In Elmhurst Park District v. Illinois Workers' Compensation Commission, (No. 1-08-2289WC Oct. 6, 2009), the Appellate Court reviewed a claim for an employee of a fitness facility who fractured his leg in a Wally-ball game during his shift, after a co-worker had asked him to participate or they would not have enough players and paying customers were in the game. Noting Section 11 of the Act bars recovery for voluntary recreational activities unless the worker is “ordered or assigned” to participate, the Court ruled the injury arose out of and in course of employment. The members of the Court analyzed the job and found it was part of the employee’s “job” to participate in voluntary recreational activities and accommodate customers. We ask the simple question—was it a “voluntary recreational activity?” If the answer to that question is yes and in our view it was voluntary and not mandatory participation, the risk of the activity and injuries arising therefrom is supposed to be the employee’s and not the employer’s.

In Szarek v. Illinois Workers' Compensation Commission, (No. 3-08-0530WC Oct. 20, 2009), the Appellate Court considered a claim where an apprentice carpenter was rendered a paraplegic after falling through a floor opening. There was no question the worker violated not one but two criminal laws to the extent he had both marijuana and cocaine in his system—last time we checked it was a violation of both state and federal law to “possess” either. The employer contended a high level of marijuana use detected via urinalysis was the proximate cause of fall. Again, the Court followed the judicial rule in Illinois workers’ compensation law which effectively requires evidence the worker was so intoxicated he/she has to have “abandoned employment” to lose the right to benefits. We consider this to be another rule that isn’t much of a rule—how can you get hurt at work if you have to be so intoxicated or stoned you can’t work? We also point out most unions don’t want workers to be on the job impaired because they may drop things on or otherwise injure innocent co-workers. As we indicate above, the Appellate Court pointed the employer to the legislature to remedy the judicially created rule allowing compensability. This worker will receive $23,184.20 per year for life—as of today, he has a 47.6 year life expectancy so the pay out, if he lives that long will be $1,103,567.90 plus medical bills.

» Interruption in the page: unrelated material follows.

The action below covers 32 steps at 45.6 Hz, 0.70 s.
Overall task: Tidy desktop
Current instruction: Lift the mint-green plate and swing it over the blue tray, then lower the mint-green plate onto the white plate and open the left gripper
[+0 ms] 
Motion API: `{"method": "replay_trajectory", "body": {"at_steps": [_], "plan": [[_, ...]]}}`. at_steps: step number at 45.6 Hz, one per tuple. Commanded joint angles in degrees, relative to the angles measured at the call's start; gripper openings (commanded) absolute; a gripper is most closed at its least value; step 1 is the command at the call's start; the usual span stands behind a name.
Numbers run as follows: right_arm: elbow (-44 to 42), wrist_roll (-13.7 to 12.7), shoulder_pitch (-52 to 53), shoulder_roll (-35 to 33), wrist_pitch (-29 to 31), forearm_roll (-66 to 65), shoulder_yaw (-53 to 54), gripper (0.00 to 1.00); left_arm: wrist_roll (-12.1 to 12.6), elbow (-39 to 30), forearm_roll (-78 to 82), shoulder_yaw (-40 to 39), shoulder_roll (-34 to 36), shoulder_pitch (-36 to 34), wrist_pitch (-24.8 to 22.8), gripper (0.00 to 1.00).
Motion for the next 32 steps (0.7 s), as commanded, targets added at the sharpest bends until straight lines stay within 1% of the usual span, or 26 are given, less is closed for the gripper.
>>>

If you start to notice everything in the Illinois workers’ compensation system seems to be slanted towards Illinois labor and giving everyone benefits at the highest conceivable level, please don’t shoot the messenger. We don’t see a positive effect on the job situation on this state until there are a few rulings that bring hope back to HR/benefits/safety managers in Illinois. To our readers who want all this kept quiet and out of the public light, we want you all to understand the public has a right to know and insurance premiums and self-insured reserves will clearly be affected by these sorts of rulings—we don’t control such things.

If you also notice not one but two of these claimants violated state and federal criminal laws and still will receive substantial benefits, you are correct. We wonder if there is a provision in Illinois law which does not allow a criminal to profit from the crime by receiving things like state mandated benefits. We appreciate your thoughts and comments on all these rulings.